Every time I set up a private installation of WebPageTest I struggle with trying to figure out what size instances I should be using for the WPT agents. If you make them too small, you risk having inconsistent or inaccurate data. If you make them too big, you’re wasting resources (and paying more than you need to). I decided to empirically run some tests comparing different Amazon instance sizes so I knew for sure which is the most consistent while still being cost sensitive.
Skip down to the conclusion if you just want my recommendation and don’t care about the details of how I came to it
Patrick Meenan (who runs WebPageTest.org) states that at least medium instance types should be used (“Medium instances are highly recommended for more consistent test results”). In the past I had experiemened with t2.micros and they seemed to do okay, so I decided to test a range of instance types, starting with the t2 tier.
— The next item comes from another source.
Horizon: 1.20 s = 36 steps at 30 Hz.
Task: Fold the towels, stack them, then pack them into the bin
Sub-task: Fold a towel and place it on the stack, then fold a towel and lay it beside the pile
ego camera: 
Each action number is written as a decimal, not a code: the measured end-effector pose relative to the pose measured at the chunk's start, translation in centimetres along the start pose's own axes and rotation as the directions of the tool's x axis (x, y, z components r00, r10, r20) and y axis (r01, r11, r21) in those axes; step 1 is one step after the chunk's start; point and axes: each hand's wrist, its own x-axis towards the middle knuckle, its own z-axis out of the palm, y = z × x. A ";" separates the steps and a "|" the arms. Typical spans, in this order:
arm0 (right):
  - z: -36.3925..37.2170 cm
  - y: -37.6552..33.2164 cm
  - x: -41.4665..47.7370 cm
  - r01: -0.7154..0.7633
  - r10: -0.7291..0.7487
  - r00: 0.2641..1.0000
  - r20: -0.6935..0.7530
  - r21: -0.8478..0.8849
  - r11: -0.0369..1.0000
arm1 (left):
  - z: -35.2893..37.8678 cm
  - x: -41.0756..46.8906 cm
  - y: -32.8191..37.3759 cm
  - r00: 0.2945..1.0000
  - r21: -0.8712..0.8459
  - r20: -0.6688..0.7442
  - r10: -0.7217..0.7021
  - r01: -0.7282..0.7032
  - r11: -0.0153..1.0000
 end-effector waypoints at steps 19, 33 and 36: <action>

Since WebPageTest is supposed to be mimicking what real users experience, a hunch would be to pick one that has similar configuration to your average desktop computer. These days most computers standard with dual cores, and at least 6 GB memory, so I predicted that would be ideal. However the testing task only requires using a common browser, which shouldn’t be using that many resources. I can see that my current browser window is using less than 100MB of memory, so would the additional GBs of memory even be utilized?
Trying t2.micro, t2.small, t2.medium
I tested by spinning up each instance size one at a time, then sending 4 urls to it to test, and repeating every 5 minutes until I had a couple hours of data. The sites I tested include a personal site of mine, Google, Yahoo, and Amazon. I’m keeping track of the load time (“document complete”) for each run and looking for inconsistencies.
Here are the specs of the EC2 instance sizes I used:
A few notes about my testing process:
- I was using a Chrome/Firefox/IE11 agent image: wpt-ie11-20140912 (ami-561cb13e), deployed from N. Virginia
- After the agent spun up, I discarded the first 2 test results, just in case there was any overhead in getting initialized or warmed up.
- Tests were ran with Cable-simulated connectivity, and the latest version of Chrome (39 at the time).
- I found previous comments about instance performance being affected by video, so video was enabled for all tests
Here are the results of each instance size, over time.
By looking at the data grouped by instance type, we’re hoping to see straight horizontal lines. Jagged lines mean the instances were jumping around with their results. It doesn’t appear to me that mediums are any more consistent than micros at this point.
You can also view these per website:
By looking at each URL at a time, we’re hoping to see all the data grouped together as close as possible. And for the most part, we do. There is a jump for Micro on the personal site, but since we see sometime similar for Medium on Yahoo, I’m not going to degrade the Micro. Another interesting finding is that you see more variability the larger your site is (eg. Google never strays beyond 1.4 – 1.6, while Amazon ranges from 6 – 10).
Considering all the data I was surprised to see a Micro instance performing about as consistent as a Medium. I got excited at the cost savings I was about to have by downgrading my existing agents (would be several hundred dollars/month!). But then I realized my test was flawed.
Testing Secure Sites
After running my first set of tests I unfortunately came across a comment by someone claiming that HTTPS leads to a bottleneck on the agents. None of my tests were accessing secure sites. Darn.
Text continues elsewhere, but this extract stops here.